Columnas / Cultura

Rescatar el espacio público también es apostarle al desarrollo

Escuchamos mucho sobre un “El Salvador peligroso”, pero ¿qué nos aleja más del peligro, un encuentro en un espacio abierto, iluminado y concurrido en un espacio público o el esconderme detrás de un muro o un portón?

Lunes, 23 de noviembre de 2020
Sofía Bonilla

Mural elaborado sobre la calle Delgado en el centro de San Salvador, a cargo del artista salvadoreño Rodo Díaz. Foto cortesía de Glasswing.
Mural elaborado sobre la calle Delgado en el centro de San Salvador, a cargo del artista salvadoreño Rodo Díaz. Foto cortesía de Glasswing.

Según ONU Hábitat, la población mundial que vive en zonas urbanas va en crecimiento acelerado. Actualmente, más de tres de cada cinco personas en el mundo viven en ciudades. Esto, entre muchas cosas, significa que cada día son más quienes viven en espacios densamente construidos, hacinados, muchas veces no planificados, con menor acceso a movilidad e interacción con el aire libre y la naturaleza, donde las desigualdades se agudizan y proliferan los asentamientos humanos sin infraestructura de calidad. Este panorama ocurre de igual manera en El Salvador, pues, según la Oficina de Planificación del Área Metropolitana de San Salvador (2018), casi un tercio de la población nacional vive en el Área Metropolitana de la capital y más del 70 % de los salvadoreños vivían en zonas urbanizadas para el 2018.

En 2020, con la pandemia y la permanencia en casa para evitar los contagios, ese hacinamiento ha significado un desgaste todavía mayor. Siempre es un buen momento para hablar de espacio público, pero tomando en cuenta el contexto de la pandemia, podemos tomar este impulso para analizar las ciudades desde otras perspectivas. Y, para ello, en primer lugar es importante que definamos espacio público como aquel lugar en donde los ciudadanos se encuentran, interactúan y se reconocen entre sí.
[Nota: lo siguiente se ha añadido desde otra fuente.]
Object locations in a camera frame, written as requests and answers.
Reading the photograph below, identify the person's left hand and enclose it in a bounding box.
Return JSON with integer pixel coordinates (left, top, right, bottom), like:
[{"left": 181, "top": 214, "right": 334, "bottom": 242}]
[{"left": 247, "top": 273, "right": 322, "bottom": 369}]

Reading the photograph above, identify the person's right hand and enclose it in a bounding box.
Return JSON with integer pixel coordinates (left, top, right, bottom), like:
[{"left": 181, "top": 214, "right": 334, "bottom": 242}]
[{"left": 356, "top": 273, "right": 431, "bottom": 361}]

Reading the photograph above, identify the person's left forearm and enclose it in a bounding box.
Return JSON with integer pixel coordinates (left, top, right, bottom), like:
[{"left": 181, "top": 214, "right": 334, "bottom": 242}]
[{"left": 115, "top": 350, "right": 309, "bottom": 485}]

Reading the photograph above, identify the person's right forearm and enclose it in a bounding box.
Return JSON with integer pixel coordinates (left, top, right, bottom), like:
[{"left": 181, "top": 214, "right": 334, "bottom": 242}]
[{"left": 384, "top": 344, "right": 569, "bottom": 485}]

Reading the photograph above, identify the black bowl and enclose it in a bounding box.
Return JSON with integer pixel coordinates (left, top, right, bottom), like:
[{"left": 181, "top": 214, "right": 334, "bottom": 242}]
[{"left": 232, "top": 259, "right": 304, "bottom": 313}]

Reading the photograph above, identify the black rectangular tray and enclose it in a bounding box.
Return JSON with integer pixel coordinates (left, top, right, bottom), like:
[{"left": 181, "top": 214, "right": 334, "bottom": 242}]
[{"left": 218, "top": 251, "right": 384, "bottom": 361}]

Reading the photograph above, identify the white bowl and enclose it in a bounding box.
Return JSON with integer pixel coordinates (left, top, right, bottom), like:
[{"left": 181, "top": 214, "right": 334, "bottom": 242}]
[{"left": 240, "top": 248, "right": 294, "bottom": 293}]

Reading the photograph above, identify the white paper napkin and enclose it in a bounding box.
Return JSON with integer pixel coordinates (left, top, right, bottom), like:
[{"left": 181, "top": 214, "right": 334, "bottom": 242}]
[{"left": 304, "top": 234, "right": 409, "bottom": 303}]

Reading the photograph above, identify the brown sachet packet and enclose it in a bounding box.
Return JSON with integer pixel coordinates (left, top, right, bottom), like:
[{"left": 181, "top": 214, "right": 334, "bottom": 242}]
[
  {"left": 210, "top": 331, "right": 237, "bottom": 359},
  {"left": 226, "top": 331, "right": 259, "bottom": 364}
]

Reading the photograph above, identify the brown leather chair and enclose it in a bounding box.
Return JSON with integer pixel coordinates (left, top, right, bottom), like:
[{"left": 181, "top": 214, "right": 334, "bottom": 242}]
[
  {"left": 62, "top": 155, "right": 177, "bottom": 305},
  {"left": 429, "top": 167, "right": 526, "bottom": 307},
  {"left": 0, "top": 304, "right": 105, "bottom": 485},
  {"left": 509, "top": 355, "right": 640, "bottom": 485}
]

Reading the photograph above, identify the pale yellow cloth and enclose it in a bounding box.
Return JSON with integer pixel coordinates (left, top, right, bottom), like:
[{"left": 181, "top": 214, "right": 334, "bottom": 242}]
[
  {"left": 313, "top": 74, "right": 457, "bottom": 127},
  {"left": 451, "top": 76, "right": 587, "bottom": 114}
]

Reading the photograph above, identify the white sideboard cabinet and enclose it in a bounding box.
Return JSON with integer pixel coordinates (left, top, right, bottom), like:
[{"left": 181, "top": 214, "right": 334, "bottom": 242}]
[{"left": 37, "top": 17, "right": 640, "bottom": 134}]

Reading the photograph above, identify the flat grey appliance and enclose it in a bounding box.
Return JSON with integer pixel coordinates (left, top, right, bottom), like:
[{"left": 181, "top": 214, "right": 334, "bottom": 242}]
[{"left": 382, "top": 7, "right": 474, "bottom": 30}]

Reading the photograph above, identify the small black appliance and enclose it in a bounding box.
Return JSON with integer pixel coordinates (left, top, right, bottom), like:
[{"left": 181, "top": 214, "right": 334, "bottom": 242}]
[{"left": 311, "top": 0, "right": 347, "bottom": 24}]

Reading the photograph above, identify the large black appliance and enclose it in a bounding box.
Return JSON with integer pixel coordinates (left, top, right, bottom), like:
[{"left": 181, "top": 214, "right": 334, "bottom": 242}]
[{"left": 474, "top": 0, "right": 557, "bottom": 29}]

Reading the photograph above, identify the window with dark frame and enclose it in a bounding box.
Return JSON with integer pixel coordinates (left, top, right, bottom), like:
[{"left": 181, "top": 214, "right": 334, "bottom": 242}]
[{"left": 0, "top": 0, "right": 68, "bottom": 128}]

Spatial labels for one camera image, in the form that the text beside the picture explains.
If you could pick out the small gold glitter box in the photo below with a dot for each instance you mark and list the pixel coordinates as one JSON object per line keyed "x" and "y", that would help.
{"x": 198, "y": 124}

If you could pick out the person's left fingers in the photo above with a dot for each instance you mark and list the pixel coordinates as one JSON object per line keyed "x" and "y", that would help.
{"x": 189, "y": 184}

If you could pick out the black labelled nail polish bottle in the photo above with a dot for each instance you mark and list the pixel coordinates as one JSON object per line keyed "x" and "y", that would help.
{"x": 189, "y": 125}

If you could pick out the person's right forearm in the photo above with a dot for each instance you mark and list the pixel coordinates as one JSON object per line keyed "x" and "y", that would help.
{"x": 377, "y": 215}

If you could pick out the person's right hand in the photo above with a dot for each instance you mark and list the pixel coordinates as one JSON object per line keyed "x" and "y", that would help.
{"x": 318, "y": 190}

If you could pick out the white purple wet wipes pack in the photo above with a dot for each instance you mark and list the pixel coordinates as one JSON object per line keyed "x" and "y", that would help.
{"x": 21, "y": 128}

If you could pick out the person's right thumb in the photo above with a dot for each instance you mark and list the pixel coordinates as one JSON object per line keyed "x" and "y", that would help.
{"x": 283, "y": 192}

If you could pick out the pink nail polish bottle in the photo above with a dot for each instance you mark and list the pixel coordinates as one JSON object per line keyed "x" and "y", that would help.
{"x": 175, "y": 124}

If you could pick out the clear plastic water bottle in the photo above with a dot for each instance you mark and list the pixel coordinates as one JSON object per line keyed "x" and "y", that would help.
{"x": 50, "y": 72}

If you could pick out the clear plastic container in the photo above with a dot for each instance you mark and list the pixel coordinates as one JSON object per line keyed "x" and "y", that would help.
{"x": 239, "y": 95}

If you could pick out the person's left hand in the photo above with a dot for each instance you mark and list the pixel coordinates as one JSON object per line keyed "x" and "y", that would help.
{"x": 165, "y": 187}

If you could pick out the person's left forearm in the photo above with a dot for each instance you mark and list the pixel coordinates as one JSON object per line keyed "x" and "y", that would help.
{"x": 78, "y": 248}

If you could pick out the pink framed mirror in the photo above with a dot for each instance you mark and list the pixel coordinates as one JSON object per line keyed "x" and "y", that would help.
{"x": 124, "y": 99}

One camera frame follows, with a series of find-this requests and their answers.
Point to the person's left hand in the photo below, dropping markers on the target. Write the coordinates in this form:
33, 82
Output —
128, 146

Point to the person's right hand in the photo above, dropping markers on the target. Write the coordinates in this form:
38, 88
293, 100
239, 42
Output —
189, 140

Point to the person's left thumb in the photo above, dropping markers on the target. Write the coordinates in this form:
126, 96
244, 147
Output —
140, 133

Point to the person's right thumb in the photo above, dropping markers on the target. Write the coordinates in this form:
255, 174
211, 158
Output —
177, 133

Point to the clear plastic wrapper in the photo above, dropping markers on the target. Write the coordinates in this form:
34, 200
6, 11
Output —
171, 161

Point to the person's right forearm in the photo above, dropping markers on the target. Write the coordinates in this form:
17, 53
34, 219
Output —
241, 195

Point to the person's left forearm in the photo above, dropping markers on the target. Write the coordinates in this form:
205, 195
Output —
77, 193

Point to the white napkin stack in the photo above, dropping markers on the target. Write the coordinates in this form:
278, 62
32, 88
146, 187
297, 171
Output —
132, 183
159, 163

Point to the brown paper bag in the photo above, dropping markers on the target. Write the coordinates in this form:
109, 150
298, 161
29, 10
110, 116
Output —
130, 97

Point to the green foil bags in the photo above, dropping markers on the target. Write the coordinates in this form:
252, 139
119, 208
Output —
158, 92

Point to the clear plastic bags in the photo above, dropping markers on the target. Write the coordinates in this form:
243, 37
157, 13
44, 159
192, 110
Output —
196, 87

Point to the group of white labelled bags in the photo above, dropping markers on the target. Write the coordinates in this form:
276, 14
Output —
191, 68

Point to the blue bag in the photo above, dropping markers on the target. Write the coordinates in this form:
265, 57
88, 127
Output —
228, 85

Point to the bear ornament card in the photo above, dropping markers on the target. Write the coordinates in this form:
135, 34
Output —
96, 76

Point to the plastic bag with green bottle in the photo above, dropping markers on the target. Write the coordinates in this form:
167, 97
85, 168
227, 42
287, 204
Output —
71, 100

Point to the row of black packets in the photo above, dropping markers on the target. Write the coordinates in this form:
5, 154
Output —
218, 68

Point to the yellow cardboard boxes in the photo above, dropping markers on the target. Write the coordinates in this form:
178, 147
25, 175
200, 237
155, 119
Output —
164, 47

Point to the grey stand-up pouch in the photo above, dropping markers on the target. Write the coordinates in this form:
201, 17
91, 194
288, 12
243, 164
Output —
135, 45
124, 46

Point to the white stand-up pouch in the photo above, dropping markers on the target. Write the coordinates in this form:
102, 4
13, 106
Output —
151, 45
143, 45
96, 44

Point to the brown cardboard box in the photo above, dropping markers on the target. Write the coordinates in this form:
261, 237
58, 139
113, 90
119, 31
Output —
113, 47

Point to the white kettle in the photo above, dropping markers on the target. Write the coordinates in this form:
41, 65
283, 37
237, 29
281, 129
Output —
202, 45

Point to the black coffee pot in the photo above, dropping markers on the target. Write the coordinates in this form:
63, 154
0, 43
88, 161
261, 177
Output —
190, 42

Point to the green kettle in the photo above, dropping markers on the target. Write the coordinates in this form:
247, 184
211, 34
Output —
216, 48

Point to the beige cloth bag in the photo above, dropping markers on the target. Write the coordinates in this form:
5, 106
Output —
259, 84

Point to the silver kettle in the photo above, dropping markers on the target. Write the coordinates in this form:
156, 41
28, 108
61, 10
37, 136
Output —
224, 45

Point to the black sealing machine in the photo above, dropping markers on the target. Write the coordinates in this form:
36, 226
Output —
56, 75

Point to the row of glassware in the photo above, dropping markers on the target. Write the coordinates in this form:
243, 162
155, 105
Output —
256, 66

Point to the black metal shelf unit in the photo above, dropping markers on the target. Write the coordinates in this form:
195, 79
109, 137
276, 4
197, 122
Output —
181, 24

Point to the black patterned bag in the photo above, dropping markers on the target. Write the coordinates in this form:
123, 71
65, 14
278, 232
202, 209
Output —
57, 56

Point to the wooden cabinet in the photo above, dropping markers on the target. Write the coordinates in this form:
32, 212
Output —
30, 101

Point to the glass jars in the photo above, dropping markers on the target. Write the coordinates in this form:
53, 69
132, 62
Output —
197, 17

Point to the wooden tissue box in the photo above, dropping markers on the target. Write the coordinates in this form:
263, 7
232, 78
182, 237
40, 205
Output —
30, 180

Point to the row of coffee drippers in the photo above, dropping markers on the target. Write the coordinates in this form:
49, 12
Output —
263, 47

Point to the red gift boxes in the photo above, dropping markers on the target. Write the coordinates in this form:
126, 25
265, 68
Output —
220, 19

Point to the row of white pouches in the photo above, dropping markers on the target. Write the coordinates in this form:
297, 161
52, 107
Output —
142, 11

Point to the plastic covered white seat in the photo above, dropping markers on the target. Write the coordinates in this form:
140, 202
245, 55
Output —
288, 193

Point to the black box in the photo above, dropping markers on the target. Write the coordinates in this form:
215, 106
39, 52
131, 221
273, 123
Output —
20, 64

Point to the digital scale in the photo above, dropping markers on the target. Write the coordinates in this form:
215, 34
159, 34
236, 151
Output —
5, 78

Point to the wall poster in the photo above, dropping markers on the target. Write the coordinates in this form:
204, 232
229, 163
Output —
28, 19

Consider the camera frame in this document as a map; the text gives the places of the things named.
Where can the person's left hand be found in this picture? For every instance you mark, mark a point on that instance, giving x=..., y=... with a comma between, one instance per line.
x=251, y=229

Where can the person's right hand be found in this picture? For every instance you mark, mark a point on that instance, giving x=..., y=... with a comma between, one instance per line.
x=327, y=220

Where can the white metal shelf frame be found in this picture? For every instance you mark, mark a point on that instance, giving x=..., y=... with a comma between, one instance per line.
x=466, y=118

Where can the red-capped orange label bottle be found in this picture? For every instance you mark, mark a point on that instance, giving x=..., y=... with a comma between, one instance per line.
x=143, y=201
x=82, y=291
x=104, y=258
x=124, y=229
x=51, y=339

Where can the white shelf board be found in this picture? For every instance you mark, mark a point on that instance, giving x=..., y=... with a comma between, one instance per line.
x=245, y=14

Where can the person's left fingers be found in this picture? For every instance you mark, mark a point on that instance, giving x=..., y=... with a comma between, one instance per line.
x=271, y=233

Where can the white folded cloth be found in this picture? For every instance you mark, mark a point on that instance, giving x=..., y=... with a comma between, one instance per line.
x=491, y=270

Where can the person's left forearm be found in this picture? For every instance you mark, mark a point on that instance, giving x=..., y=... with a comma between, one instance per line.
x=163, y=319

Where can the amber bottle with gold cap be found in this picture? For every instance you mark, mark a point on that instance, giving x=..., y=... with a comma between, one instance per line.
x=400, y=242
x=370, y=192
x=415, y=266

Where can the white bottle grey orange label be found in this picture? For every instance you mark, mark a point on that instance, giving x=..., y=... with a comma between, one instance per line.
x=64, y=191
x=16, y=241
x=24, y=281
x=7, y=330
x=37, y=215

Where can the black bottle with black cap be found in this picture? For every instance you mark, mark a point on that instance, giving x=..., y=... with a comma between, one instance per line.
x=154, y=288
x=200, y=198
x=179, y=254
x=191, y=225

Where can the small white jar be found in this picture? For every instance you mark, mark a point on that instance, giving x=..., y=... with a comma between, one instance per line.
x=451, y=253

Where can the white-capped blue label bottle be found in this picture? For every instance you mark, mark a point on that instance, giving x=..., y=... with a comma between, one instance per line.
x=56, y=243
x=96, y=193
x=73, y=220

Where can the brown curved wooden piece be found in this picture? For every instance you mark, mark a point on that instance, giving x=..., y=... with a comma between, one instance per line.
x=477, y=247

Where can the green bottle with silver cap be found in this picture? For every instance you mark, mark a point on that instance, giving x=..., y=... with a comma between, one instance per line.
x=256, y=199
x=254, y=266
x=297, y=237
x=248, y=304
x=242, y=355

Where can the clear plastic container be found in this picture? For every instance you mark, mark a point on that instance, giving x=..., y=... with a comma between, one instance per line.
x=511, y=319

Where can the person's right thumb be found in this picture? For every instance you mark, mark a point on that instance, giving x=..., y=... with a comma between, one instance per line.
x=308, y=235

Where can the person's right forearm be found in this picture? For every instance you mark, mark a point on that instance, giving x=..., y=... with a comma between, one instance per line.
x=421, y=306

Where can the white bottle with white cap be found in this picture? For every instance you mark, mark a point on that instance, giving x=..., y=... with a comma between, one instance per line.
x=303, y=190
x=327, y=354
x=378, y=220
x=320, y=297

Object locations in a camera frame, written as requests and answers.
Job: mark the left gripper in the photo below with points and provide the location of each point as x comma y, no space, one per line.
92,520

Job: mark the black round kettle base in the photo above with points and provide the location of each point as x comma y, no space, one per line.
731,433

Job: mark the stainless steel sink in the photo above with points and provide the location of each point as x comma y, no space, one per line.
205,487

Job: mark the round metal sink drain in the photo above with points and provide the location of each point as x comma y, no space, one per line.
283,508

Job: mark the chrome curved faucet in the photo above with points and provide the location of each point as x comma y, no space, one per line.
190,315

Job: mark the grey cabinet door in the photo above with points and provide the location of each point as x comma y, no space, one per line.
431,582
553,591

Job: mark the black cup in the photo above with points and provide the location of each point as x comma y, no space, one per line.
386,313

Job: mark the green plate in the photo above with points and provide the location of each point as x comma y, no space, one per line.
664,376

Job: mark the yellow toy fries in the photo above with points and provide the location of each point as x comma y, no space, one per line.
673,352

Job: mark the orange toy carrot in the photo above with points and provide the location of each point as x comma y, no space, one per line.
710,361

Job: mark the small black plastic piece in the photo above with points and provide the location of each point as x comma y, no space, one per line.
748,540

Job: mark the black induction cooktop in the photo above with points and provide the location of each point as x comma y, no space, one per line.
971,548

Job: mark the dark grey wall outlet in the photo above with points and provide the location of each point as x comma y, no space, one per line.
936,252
Estos lugares son redes inmersas en la ciudad y forman parte del gran ecosistema urbano que dialoga con el espacio privado y el territorio no construido. Se considera, además, como el tejido que posibilita una mejor calidad de vida para quienes viven en una ciudad. Hay otras tantas definiciones más, válidas también, pero en lo que me interesa aterrizar es en el encuentro cara a cara entre personas que este permite.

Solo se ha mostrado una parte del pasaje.